Study on Upadacitinib for Patients with Idiopathic Inflammatory Myopathies After Stopping IVIG
This clinical trial is evaluating whether patients with inflammatory muscle diseases can maintain stable disease control using an oral medication called upadacitinib after stopping their regular intravenous immunoglobulin treatments. The study covers several types of inflammatory muscle diseases including polymyositis, dermatomyositis, antisynthetase syndrome, overlap myositis, and immune-mediated necrotizing myopathy.
Who can participate: Eligible participants are adults between 18 and 65 years old who have been diagnosed with one of the specified inflammatory muscle diseases. You must have been receiving intravenous immunoglobulin at a stable dose for at least 12 weeks before joining the study and have had stable disease activity for at least 3 months according to your doctor’s judgment.

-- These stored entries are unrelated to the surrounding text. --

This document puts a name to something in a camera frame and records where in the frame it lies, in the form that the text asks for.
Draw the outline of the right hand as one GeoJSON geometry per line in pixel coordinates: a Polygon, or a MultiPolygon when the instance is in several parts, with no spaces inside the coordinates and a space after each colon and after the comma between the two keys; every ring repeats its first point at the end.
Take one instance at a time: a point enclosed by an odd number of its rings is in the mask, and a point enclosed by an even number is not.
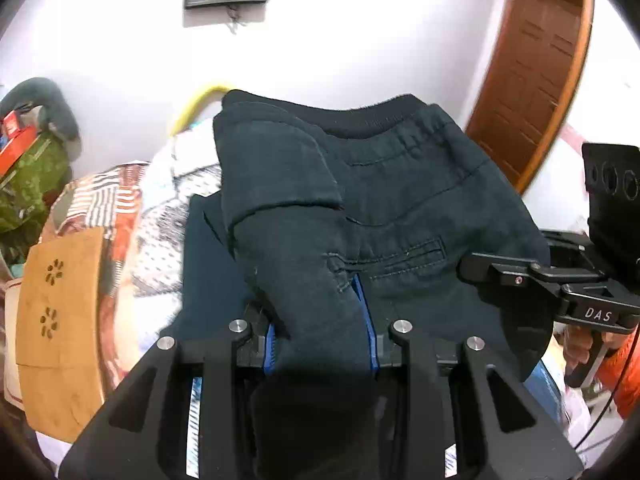
{"type": "Polygon", "coordinates": [[[563,335],[565,385],[570,388],[588,386],[607,353],[608,343],[600,332],[567,327],[563,335]]]}

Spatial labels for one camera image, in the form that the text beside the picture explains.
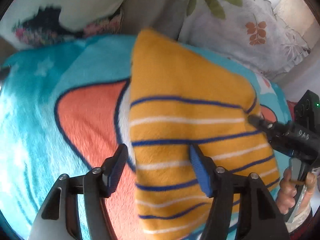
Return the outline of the person's right hand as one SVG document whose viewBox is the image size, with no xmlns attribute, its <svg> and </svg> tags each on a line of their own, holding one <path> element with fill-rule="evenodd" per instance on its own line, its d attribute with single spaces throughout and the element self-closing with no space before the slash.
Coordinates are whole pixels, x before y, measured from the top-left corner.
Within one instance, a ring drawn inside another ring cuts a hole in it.
<svg viewBox="0 0 320 240">
<path fill-rule="evenodd" d="M 302 213 L 309 206 L 310 200 L 315 192 L 317 187 L 317 177 L 313 173 L 308 173 L 305 180 L 305 186 L 306 193 L 296 215 Z M 276 198 L 276 205 L 283 215 L 287 214 L 289 209 L 294 207 L 296 194 L 297 190 L 295 185 L 291 183 L 291 170 L 288 167 L 285 169 L 283 179 L 280 181 L 280 190 L 278 191 Z"/>
</svg>

Participants should also be on a stable regimen of background treatments such as immunosuppressive drugs, antimalarials, or low-dose corticosteroids for at least 12 weeks. Female participants must agree to use effective birth control methods unless they are unable to have children due to age or surgical procedures.
Who cannot participate: The study excludes patients who do not meet the age requirements or those who are part of vulnerable populations requiring special protection. Individuals who do not have the specific muscle diseases being studied or who cannot meet other eligibility criteria are also excluded.
Treatment approach: Participants are randomly assigned to receive either upadacitinib 30 mg or a placebo in a double-blind design, meaning neither participants nor researchers know who receives the actual medication. The treatment is taken orally once daily in the form of a prolonged-release tablet that slowly releases the medication over time. Participants continue their regular background treatments while taking the study medication for up to 16 weeks, with continued monitoring through week 20.
Study goal: The primary objective is to assess whether patients can maintain stable disease activity without needing intravenous immunoglobulins by week 16. Upadacitinib works by inhibiting Janus kinase enzymes, which play a role in the inflammatory process, thereby reducing inflammation and immune response. The study will also evaluate muscle strength, quality of life, time to symptom worsening, and any side effects experienced during the 20-week trial period.
Summary
The two ongoing clinical trials for immune-mediated myositis represent different approaches to managing these challenging conditions. One study focuses on patients with severe, treatment-resistant disease using an innovative cell therapy approach with rapcabtagene autoleucel, conducted across multiple European countries including Germany, Spain, France, Netherlands, and Italy. The other trial, taking place in Austria, investigates whether patients with more stable disease can reduce their reliance on intravenous immunoglobulin treatments by using the oral medication upadacitinib.
Both studies reflect the ongoing search for more effective and convenient treatment options for patients living with inflammatory muscle diseases. The cell therapy trial targets those who have exhausted other treatment options, while the upadacitinib study aims to improve quality of life by potentially replacing regular intravenous infusions with a once-daily oral medication. These trials offer hope for advancing the understanding and treatment of these rare autoimmune conditions.